The long baseline neutrino experiment T2K has launched the upgrade project of its near detector ND280, crucial to reduce the systematic uncertainty in the prediction of number of events at the far detector to less than 4%. An essential component of this upgrade is a highly segmented scintillator detector, acting as a fully active target for the neutrino interactions.
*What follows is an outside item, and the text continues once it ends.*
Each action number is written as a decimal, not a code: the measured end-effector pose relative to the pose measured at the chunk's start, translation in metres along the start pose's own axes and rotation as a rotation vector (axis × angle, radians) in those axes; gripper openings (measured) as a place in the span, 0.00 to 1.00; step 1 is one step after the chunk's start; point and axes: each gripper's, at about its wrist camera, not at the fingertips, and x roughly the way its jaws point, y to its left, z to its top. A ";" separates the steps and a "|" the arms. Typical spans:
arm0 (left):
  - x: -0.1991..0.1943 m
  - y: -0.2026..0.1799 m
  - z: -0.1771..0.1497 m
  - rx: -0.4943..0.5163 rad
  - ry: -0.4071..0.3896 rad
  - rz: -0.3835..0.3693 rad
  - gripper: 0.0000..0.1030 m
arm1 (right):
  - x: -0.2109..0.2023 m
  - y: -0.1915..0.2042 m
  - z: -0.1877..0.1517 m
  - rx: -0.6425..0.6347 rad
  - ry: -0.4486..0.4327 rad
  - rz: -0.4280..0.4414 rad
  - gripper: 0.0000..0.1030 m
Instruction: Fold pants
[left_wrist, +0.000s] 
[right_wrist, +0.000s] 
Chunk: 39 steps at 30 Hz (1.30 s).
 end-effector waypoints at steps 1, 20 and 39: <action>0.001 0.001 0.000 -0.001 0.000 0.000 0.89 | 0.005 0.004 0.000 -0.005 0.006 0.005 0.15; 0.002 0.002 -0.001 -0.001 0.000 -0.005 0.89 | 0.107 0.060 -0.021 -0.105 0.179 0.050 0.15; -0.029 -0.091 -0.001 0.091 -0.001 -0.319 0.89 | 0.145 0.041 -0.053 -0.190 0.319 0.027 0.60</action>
The baseline concept for it is a novel device, called SuperFGD (arXiv:1707.01785, 2018_JINST_13_P02006), with dimensions of ~200x180x60 cm$^3$ and a total mass of about 2 tons. It consists of about 2x10$^6$ small scintillator cubes each of 1 cm$^3$. Each cube is covered by a chemical reflector and has three orthogonal cylindrical holes of 1.5 mm diameter. The signal readout from each cube is provided by WLS fibers (1.0 mm Kuraray Y11 multiclad fibers) inserted in these holes and connected to micro-pixel avalanche photodiodes MPPCs. We have demonstrated that this detector, providing three 2D projections, has excellent tracking performance, including a $4 \pi$ angular acceptance, especially important for short proton and pion tracks. Moreover, with its data it will be possible to clearly distinguish between photon conversions and $\nu_e$ interactions. Interest in this detector has been expressed by groups of the DUNE and ESS-nu collaboration, proposing it as a component of their near detector complex.
A small prototype of this detector composed of 125 cubes was tested in a beam of charged particles at CERN in 2017. The detector response of this prototype, including the light yield, the cross-talk, and the time resolution has been measured and will be presented. The progress in the R&D of this detector, future plans and results of simulations will be also reported.